RUANDA/genocídio
FILHAS INDESEJADAS”:  são fruto de violação, são as filhas “indesejadas” do genocídio
07.abril 2019 in P
Vinte e cinco anos após o genocídio no Ruanda, o fotolivro Rwandan Daughters revela os rostos de 80 mães violadas, 80 filhas “indesejadas” e, implicitamente, o espectro de 160 corações partidos em busca de aceitação. “O estigma ainda está demasiado presente”, diz o fotógrafo Olaf Heine.
Por Ana Marques Maia


Durante o genocídio no Ruanda, entre 7 de Abril e 4 de Julho de 1994, cerca de 800 mil pessoas terão morrido às mãos da maioria hutu, segundo cálculos das Nações Unidas; no mesmo período, entre 150 a 250 mil mulheres terão sido vítimas de violação.

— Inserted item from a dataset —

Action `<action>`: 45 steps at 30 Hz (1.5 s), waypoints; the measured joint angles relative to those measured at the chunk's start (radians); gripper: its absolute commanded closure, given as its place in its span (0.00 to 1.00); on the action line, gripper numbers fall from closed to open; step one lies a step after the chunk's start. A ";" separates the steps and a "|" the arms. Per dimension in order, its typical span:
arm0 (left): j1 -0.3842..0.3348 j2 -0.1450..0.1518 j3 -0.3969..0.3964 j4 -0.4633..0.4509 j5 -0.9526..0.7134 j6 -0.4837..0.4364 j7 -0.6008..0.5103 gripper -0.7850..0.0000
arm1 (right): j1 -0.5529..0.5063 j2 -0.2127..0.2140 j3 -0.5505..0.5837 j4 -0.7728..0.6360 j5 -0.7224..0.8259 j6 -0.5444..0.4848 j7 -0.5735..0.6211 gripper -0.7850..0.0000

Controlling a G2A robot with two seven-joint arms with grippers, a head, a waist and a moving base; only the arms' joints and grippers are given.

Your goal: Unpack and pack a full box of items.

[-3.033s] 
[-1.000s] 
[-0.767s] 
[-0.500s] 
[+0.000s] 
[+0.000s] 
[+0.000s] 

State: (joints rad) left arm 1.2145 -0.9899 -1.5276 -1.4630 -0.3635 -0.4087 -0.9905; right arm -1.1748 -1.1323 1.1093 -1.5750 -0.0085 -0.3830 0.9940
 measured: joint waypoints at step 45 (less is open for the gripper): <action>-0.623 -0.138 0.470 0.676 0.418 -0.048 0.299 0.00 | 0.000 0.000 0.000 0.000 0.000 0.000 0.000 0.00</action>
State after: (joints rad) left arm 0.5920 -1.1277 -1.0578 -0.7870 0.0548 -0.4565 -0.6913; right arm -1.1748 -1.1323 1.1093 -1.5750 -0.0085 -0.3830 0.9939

Fruto desses ataques sexuais contra a minoria tutsi nasceram crianças “indesejadas”, que foram aceites relutantemente pelas suas mães, e que são encaradas pela sociedade ruandesa não como vítimas, mas como “filhas de assassinos”. Duas gerações de mulheres unidas pelo trauma dialogam entre si nos difíceis retratos que o alemão Olaf Heinerealizou ao longo de dois anos, por todo o território do Ruanda. O fotolivro Rwandan Daughters, lançado a 5 de Abril pela editora Hatj Cantz, 25 anos depois do massacre, revela os rostos de 80 mães, 80 filhas e, implicitamente, o espectro de 160 corações partidos em busca de aceitação.

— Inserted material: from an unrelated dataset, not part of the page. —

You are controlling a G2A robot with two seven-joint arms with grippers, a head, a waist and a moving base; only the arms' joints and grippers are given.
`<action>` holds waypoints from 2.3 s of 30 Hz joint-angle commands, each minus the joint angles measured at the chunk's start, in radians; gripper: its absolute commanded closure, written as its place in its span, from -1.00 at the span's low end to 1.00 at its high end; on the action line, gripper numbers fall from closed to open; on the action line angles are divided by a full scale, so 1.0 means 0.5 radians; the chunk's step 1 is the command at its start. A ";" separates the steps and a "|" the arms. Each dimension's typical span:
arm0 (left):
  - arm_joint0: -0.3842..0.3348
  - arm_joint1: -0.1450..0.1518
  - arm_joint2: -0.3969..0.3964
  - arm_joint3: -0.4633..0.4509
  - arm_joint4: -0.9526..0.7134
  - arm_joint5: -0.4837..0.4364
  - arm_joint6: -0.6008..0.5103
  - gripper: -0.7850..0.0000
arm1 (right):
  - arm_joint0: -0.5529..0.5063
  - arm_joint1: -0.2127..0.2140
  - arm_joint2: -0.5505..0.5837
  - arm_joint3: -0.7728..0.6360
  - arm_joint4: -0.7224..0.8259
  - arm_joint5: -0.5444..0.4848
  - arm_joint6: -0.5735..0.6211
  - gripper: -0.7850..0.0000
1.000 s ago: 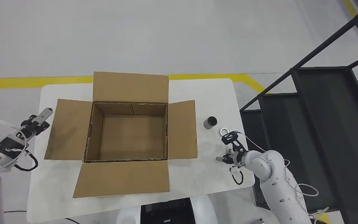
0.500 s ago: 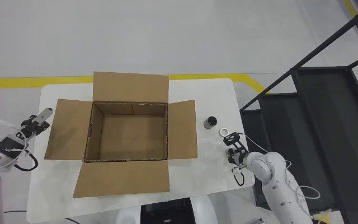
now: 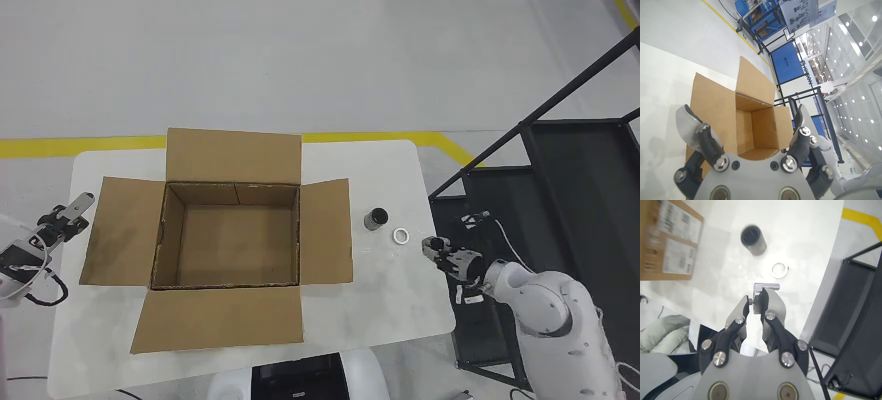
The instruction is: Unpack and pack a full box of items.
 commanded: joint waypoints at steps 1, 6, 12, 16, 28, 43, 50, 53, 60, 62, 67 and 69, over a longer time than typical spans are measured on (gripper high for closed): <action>0.000 0.000 0.000 0.000 0.000 0.000 0.000 -1.00 | -0.008 0.007 0.055 -0.086 0.318 -0.113 -0.005 1.00; 0.000 0.000 0.000 0.000 0.000 0.000 0.000 -1.00 | 0.128 0.034 -0.051 -0.228 0.647 -0.263 0.107 1.00; 0.000 0.000 0.000 0.000 0.000 0.000 0.000 -1.00 | 0.490 0.056 -0.476 -0.260 0.696 -0.216 0.275 1.00; 0.000 0.000 0.000 0.000 0.000 0.000 0.000 -1.00 | 0.812 0.047 -0.861 -0.147 0.551 -0.087 0.315 1.00; 0.000 0.000 0.000 0.000 0.000 0.000 0.000 -1.00 | 1.503 -0.046 -1.769 0.219 -0.013 0.228 0.298 1.00; 0.000 0.000 0.000 0.000 0.000 0.000 0.000 -1.00 | 1.782 -0.172 -2.252 0.708 -0.086 0.361 0.047 -1.00; 0.000 0.000 0.000 0.000 0.000 0.000 0.000 -1.00 | 1.455 -0.050 -1.792 0.505 0.276 0.010 0.004 -1.00; 0.000 0.000 0.000 0.000 0.000 0.000 0.000 -1.00 | 1.229 0.022 -1.487 0.375 0.314 -0.126 0.005 -1.00; 0.000 0.000 0.000 0.000 0.000 0.000 0.000 -1.00 | 0.752 0.123 -0.837 0.208 0.374 -0.321 -0.200 -1.00; 0.000 0.000 0.000 0.000 0.000 0.000 0.000 -1.00 | 0.656 0.135 -0.703 0.223 0.367 -0.324 -0.297 -1.00; 0.000 0.000 0.000 0.000 0.000 0.000 0.000 -1.00 | 0.491 0.154 -0.489 0.293 0.108 -0.225 -0.473 -1.00; 0.000 0.000 0.000 0.000 0.000 0.000 0.000 -1.00 | 0.451 0.156 -0.464 0.352 0.032 -0.197 -0.539 -1.00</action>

Em entrevista ao P3, o fotógrafo alemão, que desenvolveu o projecto ao longo de três anos — entre 2016 e 2018 —, admite ter perdido a ingenuidade à medida que foi conhecendo mais mulheres no terreno. “Eu já tinha lido bastante sobre a violação como arma de guerra, mas só no local, após o contacto com estas mulheres, compreendi o que realmente acontece e a extensão dos danos”, explica. “Estas mulheres foram sequestradas durante semanas, violadas diariamente por muitos homens, grupos de homens. É inconcebível pensar que há pessoas capazes de fazer isto a outras pessoas.” Olaf viu “muitas lágrimas”, mas verificou que todas as mulheres que retratou sentiam necessidade de partilhar a sua história. “Para elas, os retratos funcionaram quase como uma forma de terapia”. Ainda assim, o fotolivro não será lançado no Ruanda por haver necessidade de salvaguardar a identidade destas mulheres. “O estigma ainda está demasiado presente”, justifica.